To do: Lines from the records below that contain the word "brick" are to be copied out.

Raw data:

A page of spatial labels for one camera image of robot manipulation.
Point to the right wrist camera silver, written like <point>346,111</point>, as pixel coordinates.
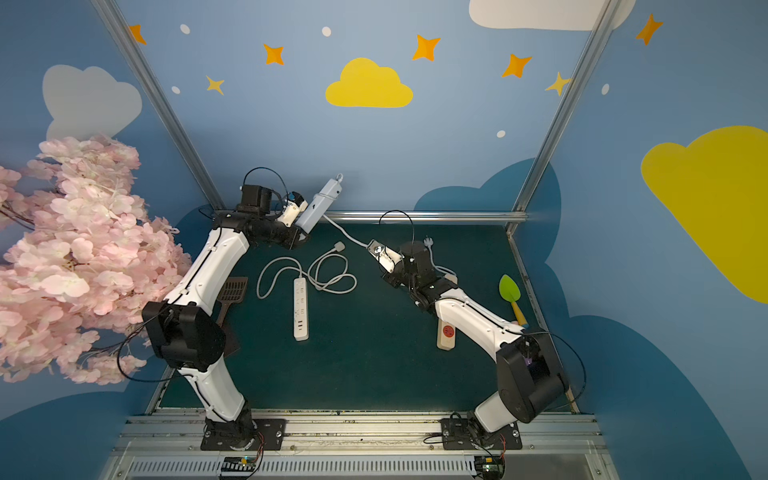
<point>386,257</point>

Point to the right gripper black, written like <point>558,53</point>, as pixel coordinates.
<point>396,274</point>

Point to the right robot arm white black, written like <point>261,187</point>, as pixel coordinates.
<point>529,372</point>

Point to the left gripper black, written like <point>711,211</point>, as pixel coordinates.
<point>294,237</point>

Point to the black slotted spatula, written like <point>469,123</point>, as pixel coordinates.
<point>232,292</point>

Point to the pink cherry blossom tree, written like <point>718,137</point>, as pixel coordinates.
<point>89,260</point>

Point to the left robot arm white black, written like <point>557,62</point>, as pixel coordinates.
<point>183,332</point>

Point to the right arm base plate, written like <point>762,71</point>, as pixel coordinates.
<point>467,434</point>

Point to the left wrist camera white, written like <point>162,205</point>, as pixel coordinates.
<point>295,205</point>

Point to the white power strip usb ports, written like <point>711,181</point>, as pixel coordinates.
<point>342,283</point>

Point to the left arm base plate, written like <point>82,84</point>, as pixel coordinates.
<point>266,434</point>

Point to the green yellow garden trowel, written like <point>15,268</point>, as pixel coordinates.
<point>510,292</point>

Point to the white power strip with cord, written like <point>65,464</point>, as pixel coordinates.
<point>313,212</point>

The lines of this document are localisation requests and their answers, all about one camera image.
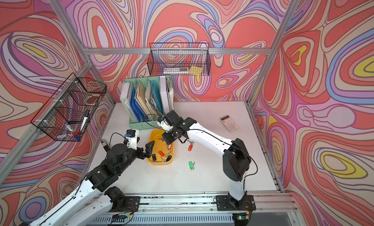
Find black wire basket left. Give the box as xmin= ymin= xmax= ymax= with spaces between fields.
xmin=31 ymin=73 xmax=107 ymax=142

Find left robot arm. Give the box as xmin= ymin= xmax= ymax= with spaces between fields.
xmin=31 ymin=130 xmax=155 ymax=226

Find aluminium frame post right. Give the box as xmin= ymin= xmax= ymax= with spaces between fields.
xmin=246 ymin=0 xmax=301 ymax=105

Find black wire basket back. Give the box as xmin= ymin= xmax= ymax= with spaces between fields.
xmin=147 ymin=42 xmax=211 ymax=76

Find key with long green tag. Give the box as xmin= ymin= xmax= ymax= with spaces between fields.
xmin=189 ymin=161 xmax=195 ymax=171

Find green file organizer rack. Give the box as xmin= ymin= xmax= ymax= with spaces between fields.
xmin=120 ymin=76 xmax=174 ymax=131

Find key with red solid tag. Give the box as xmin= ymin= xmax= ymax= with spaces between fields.
xmin=158 ymin=151 xmax=170 ymax=157

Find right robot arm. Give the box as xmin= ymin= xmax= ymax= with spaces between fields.
xmin=157 ymin=111 xmax=253 ymax=210

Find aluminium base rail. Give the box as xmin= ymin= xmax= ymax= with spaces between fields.
xmin=46 ymin=192 xmax=304 ymax=226

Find yellow plastic storage tray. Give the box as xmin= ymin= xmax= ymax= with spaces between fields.
xmin=147 ymin=129 xmax=174 ymax=165

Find black wire basket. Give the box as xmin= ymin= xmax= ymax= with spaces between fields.
xmin=31 ymin=73 xmax=107 ymax=142
xmin=147 ymin=42 xmax=211 ymax=76

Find pink calculator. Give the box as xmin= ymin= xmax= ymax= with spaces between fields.
xmin=220 ymin=115 xmax=239 ymax=133

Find key with red window tag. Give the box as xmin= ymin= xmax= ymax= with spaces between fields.
xmin=188 ymin=141 xmax=194 ymax=152

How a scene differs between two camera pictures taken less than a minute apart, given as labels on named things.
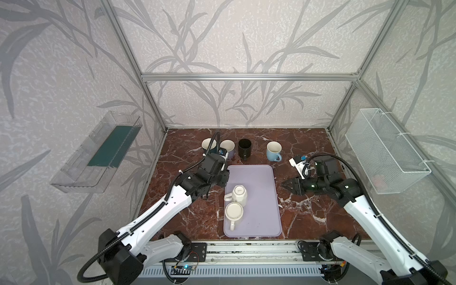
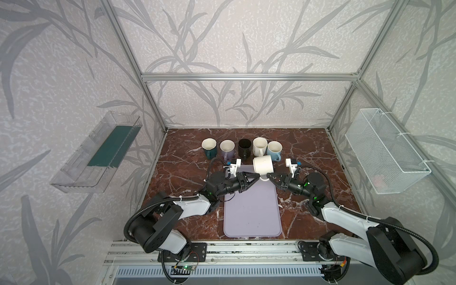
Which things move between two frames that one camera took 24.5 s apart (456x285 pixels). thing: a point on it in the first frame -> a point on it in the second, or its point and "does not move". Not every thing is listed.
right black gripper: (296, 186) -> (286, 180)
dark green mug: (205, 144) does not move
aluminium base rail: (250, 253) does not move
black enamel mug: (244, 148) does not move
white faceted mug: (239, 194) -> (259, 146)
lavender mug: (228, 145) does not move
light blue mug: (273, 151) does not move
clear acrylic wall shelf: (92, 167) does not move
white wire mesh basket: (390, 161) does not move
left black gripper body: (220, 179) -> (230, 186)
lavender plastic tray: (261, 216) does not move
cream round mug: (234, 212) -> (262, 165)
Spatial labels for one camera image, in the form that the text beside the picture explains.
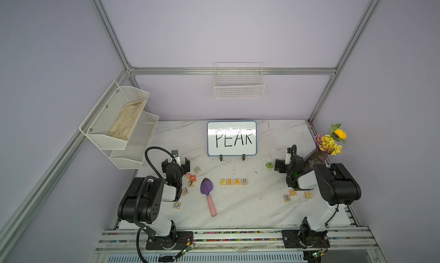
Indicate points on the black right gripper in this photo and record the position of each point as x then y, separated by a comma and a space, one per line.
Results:
279, 163

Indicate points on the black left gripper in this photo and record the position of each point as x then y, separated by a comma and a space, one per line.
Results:
164, 165

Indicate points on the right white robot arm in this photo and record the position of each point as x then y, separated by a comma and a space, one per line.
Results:
337, 188

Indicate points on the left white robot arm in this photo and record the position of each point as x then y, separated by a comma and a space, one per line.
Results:
141, 203

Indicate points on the blue framed whiteboard PEAR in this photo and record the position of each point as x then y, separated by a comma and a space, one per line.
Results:
232, 138

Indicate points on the wooden block blue O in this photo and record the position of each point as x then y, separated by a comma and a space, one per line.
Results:
197, 169

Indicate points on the wooden block blue X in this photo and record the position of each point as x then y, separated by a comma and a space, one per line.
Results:
287, 198

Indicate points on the wooden block blue C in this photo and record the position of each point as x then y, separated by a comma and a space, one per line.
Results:
177, 205

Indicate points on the yellow artificial flower bouquet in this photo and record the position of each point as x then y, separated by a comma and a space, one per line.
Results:
332, 143

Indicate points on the beige cloth in shelf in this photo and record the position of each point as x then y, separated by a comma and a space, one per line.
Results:
126, 120

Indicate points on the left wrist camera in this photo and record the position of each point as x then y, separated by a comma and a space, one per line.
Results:
176, 156

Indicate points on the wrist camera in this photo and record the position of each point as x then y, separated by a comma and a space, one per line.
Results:
288, 157
176, 156

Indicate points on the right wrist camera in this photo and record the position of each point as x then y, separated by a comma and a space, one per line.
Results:
288, 157

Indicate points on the purple trowel pink handle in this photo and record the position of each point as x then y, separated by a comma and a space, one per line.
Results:
206, 188

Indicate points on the white mesh wall shelf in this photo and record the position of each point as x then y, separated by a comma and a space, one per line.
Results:
125, 155

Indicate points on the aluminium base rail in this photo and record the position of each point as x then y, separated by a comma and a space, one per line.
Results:
243, 240

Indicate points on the white wire wall basket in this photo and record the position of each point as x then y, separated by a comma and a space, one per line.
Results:
238, 80

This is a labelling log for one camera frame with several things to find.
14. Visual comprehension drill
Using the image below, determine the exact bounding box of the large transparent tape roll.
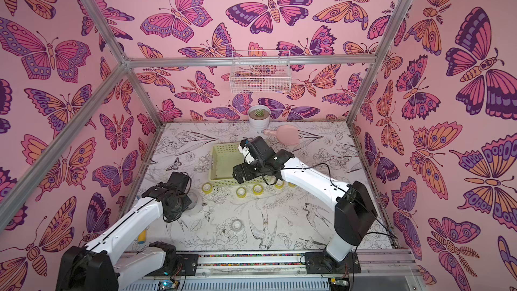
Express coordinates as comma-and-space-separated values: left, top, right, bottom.
183, 191, 203, 216

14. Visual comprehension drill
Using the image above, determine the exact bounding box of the pale green storage basket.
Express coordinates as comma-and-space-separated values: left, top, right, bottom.
209, 142, 244, 187

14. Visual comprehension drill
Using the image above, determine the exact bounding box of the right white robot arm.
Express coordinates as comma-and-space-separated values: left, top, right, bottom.
232, 136, 378, 263

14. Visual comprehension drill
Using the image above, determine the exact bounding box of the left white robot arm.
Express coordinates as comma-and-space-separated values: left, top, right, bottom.
55, 172, 192, 290

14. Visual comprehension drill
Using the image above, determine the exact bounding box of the small clear tape roll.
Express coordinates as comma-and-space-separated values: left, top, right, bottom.
231, 219, 244, 233

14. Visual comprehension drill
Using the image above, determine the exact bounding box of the pink plastic scoop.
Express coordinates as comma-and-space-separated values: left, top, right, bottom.
263, 125, 300, 146

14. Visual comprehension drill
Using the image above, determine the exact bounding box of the white potted succulent plant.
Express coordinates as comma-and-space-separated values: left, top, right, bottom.
248, 105, 271, 133

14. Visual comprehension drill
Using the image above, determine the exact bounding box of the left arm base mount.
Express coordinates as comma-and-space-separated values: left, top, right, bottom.
146, 253, 199, 278

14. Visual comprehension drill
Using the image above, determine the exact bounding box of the white wire wall basket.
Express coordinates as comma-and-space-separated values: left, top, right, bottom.
228, 49, 292, 94

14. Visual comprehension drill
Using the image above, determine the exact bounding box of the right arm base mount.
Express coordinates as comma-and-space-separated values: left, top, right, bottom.
303, 251, 362, 276

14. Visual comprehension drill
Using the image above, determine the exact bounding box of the aluminium front rail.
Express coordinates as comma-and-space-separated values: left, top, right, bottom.
74, 248, 429, 291

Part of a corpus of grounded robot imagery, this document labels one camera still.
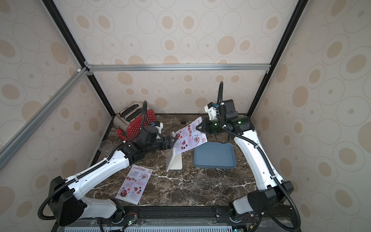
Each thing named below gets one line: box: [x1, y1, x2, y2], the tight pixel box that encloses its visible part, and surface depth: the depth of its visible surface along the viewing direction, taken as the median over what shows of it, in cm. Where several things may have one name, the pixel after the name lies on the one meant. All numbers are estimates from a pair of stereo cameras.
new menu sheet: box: [174, 116, 208, 156], surface depth 73 cm
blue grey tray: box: [193, 141, 237, 169], surface depth 96 cm
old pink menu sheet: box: [114, 164, 154, 205], surface depth 85 cm
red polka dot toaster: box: [113, 102, 157, 141], surface depth 96 cm
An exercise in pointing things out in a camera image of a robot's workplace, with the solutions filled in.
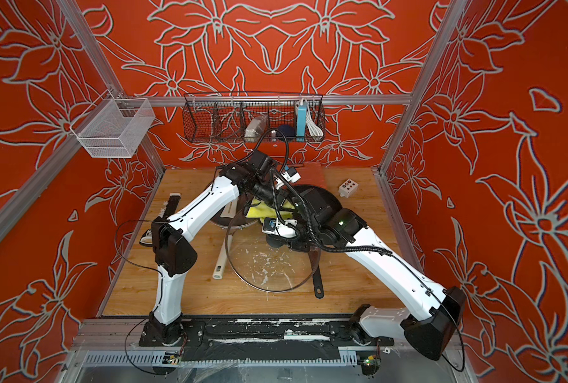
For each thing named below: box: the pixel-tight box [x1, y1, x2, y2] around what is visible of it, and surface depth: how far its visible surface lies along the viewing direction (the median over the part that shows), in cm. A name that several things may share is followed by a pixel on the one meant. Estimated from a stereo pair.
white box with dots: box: [338, 178, 359, 198], surface depth 112 cm
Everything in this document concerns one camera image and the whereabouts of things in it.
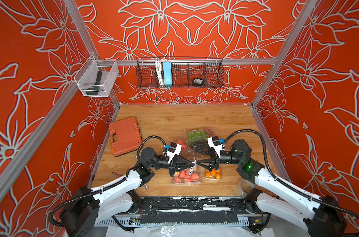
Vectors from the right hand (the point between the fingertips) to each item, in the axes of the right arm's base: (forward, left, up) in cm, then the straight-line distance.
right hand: (196, 155), depth 65 cm
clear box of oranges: (-1, -12, -23) cm, 26 cm away
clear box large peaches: (-3, +6, -21) cm, 23 cm away
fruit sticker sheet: (-6, +2, -1) cm, 6 cm away
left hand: (-5, +2, +1) cm, 6 cm away
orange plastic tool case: (+24, +46, -23) cm, 57 cm away
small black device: (+52, -4, +4) cm, 52 cm away
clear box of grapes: (+20, -3, -18) cm, 27 cm away
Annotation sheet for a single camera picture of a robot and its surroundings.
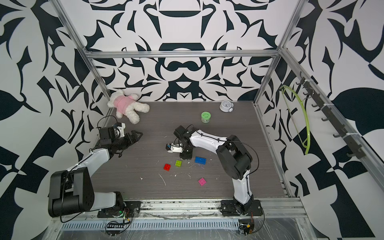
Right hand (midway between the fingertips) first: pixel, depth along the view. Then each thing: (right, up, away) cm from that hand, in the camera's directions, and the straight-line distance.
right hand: (184, 151), depth 92 cm
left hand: (-29, +10, -1) cm, 30 cm away
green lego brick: (-3, -6, -4) cm, 8 cm away
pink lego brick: (+10, -14, -10) cm, 20 cm away
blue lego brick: (+10, -5, -2) cm, 11 cm away
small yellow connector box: (+31, -30, -21) cm, 48 cm away
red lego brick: (-9, -8, -5) cm, 13 cm away
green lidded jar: (+14, +21, +14) cm, 29 cm away
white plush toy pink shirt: (-41, +29, +13) cm, 52 cm away
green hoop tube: (+56, +6, -24) cm, 61 cm away
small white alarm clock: (+31, +29, +23) cm, 48 cm away
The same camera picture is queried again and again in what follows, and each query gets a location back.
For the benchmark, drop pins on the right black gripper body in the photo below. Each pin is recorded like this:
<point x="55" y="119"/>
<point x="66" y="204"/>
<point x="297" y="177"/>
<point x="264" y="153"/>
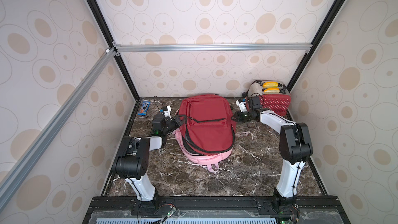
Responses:
<point x="239" y="115"/>

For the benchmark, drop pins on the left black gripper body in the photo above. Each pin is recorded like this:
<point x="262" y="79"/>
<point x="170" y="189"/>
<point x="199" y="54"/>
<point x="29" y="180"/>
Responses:
<point x="171" y="126"/>

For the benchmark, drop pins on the red backpack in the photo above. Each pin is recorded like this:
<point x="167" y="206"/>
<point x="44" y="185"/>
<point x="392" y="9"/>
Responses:
<point x="208" y="128"/>

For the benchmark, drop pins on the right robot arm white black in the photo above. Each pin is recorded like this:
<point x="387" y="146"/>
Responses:
<point x="295" y="147"/>

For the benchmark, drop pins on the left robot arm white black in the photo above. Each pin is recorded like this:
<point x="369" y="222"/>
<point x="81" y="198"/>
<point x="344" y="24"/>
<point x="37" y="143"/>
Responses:
<point x="132" y="158"/>

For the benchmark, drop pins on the pink backpack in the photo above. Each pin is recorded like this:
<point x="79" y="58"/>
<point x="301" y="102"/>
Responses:
<point x="210" y="161"/>

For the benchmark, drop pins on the blue candy packet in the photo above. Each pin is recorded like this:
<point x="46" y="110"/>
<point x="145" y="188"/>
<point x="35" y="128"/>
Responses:
<point x="144" y="108"/>

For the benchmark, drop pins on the front yellow toast slice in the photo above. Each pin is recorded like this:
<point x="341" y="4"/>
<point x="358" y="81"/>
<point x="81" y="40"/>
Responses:
<point x="271" y="90"/>

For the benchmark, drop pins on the yellow toast slice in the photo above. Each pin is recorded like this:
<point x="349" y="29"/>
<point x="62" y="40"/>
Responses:
<point x="271" y="85"/>
<point x="271" y="90"/>

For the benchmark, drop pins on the red polka dot toaster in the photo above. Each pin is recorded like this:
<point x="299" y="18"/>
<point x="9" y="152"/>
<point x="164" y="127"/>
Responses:
<point x="257" y="100"/>

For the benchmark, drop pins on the rear yellow toast slice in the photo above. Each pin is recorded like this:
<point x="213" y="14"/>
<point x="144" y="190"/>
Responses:
<point x="271" y="85"/>

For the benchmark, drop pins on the horizontal aluminium bar rear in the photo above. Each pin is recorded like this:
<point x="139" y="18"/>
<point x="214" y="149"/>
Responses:
<point x="214" y="47"/>

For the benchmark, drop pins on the diagonal aluminium bar left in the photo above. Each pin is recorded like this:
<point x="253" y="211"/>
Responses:
<point x="29" y="159"/>

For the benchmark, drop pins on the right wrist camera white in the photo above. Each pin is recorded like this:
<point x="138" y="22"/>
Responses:
<point x="242" y="105"/>

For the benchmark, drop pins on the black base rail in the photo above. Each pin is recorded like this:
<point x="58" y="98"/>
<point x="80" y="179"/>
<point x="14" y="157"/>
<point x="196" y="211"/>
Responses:
<point x="215" y="210"/>

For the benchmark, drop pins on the black frame post left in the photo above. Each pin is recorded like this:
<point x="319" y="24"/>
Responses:
<point x="103" y="26"/>

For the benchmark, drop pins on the black frame post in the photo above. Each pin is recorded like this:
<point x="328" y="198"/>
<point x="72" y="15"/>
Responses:
<point x="103" y="26"/>
<point x="327" y="22"/>

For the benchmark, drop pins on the black frame post right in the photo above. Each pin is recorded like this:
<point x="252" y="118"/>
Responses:
<point x="327" y="22"/>

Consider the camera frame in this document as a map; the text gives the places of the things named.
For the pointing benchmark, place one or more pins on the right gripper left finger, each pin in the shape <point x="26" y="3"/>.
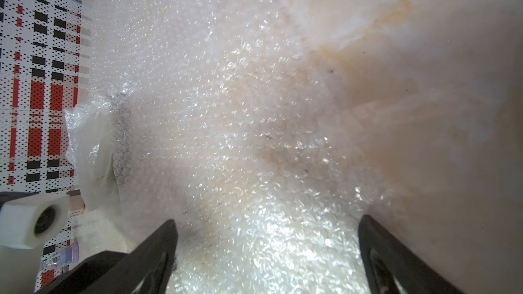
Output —
<point x="146" y="269"/>

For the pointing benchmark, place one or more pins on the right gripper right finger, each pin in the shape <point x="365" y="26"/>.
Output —
<point x="389" y="264"/>

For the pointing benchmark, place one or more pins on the bubble wrap sheet of cream plate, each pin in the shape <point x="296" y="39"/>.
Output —
<point x="223" y="122"/>

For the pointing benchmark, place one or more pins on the small beige wooden block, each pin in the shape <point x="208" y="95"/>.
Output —
<point x="76" y="203"/>

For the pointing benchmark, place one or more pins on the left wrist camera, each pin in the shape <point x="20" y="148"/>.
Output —
<point x="28" y="221"/>

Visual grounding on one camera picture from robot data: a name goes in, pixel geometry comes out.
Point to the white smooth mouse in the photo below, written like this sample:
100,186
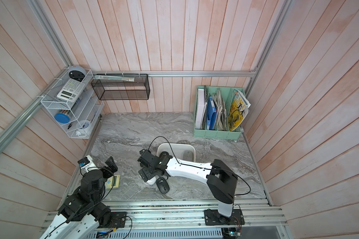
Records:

Solution below:
green lego brick: (-3, -6, -4) cm, 8 cm away
pink lego brick: (+10, -14, -10) cm, 20 cm away
blue lego brick: (+10, -5, -2) cm, 11 cm away
red lego brick: (-9, -8, -5) cm, 13 cm away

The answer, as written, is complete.